Dans le même ordre d’idée, concernant l’idée d’inscription vraie, si le calcul numérique ne le permet effectivement pas, on aurait pu lire que Wang Bing – néanmoins cité à trois reprises pour À l’ouest des rails dans les entrées « Focales », « Robe (sans coutures) » et « Téléphone » – démontre une capacité sidérante à inscrire des présences dans son œuvre (citons par exemple L’homme sans nom, À la folie mais aussi sa fiction Le Fossé). Ces remarques ne sont pas des réfutations, elles tendent avant tout à signifier que Cinéma, mode d’emploi constitue un dialogue vivant pour le lecteur avec son propos saillant, qui manque singulièrement dans la grande majorité des publications actuelle sur le cinéma. Il convient aussi de signaler que l’ouvrage a le bon goût de ne pas se situer dans le regret – même si des formes de nostalgie pointent ici et là – de l’état des choses hic et nunc, mais de le prendre à bras le corps dans l’optique de ferrailler avec le présent. Et de poser des jalons, des idées pour le cinéma à-venir, notamment pour qu’il puisse demeurer un art de l’imaginaire et le lieu de possibles utopies. Ce n’est pas la moindre qualité de Cinéma, mode d’emploi que d’avoir l’impression d’être mieux outillé pour ce faire en ayant ce « manuel » en main.

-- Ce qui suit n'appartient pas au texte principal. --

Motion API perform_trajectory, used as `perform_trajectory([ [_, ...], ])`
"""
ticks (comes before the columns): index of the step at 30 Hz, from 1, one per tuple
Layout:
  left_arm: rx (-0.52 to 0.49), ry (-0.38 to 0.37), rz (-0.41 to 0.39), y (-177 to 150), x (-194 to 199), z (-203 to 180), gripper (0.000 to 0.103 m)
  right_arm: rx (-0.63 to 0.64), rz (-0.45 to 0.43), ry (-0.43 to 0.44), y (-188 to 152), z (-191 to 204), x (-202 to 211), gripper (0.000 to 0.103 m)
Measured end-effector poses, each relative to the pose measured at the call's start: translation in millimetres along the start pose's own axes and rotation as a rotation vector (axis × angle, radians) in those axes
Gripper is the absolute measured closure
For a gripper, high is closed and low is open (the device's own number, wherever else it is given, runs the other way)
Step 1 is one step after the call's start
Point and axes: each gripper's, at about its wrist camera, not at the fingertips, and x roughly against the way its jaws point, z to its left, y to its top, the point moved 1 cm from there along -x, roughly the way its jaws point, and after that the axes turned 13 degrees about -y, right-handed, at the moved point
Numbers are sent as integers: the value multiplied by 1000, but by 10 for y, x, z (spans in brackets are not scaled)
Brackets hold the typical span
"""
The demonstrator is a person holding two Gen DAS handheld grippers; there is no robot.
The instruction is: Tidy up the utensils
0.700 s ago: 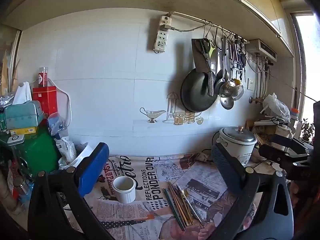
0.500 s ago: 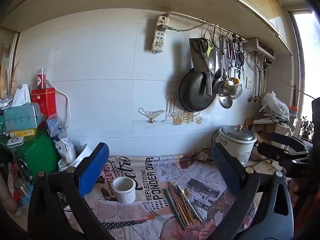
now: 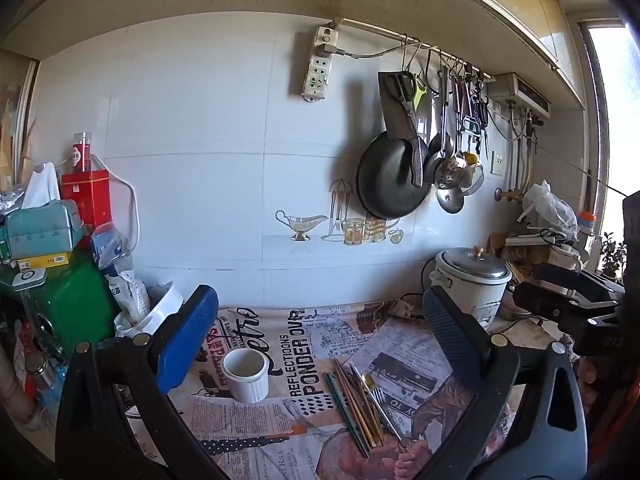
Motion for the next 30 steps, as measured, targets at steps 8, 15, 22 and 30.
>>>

1 Même s’il n’est pas tout à fait innocent que lors du dernier festival de Cannes Le fils de Saul de László Nemes fut projeté en 35 mm (son support de tournage) dans le cadre de la compétition officielle ou que Miguel Gomes a tourné Les Mille et Une Nuits en 16 et 35 mm les trois parties de ce film furent par contre projetées à la Quinzaine des réalisateurs à partir d’un DCP.
2 Ces articles sont réunis dans la seconde partie de Cinéma contre spectacle, Verdier, 2009.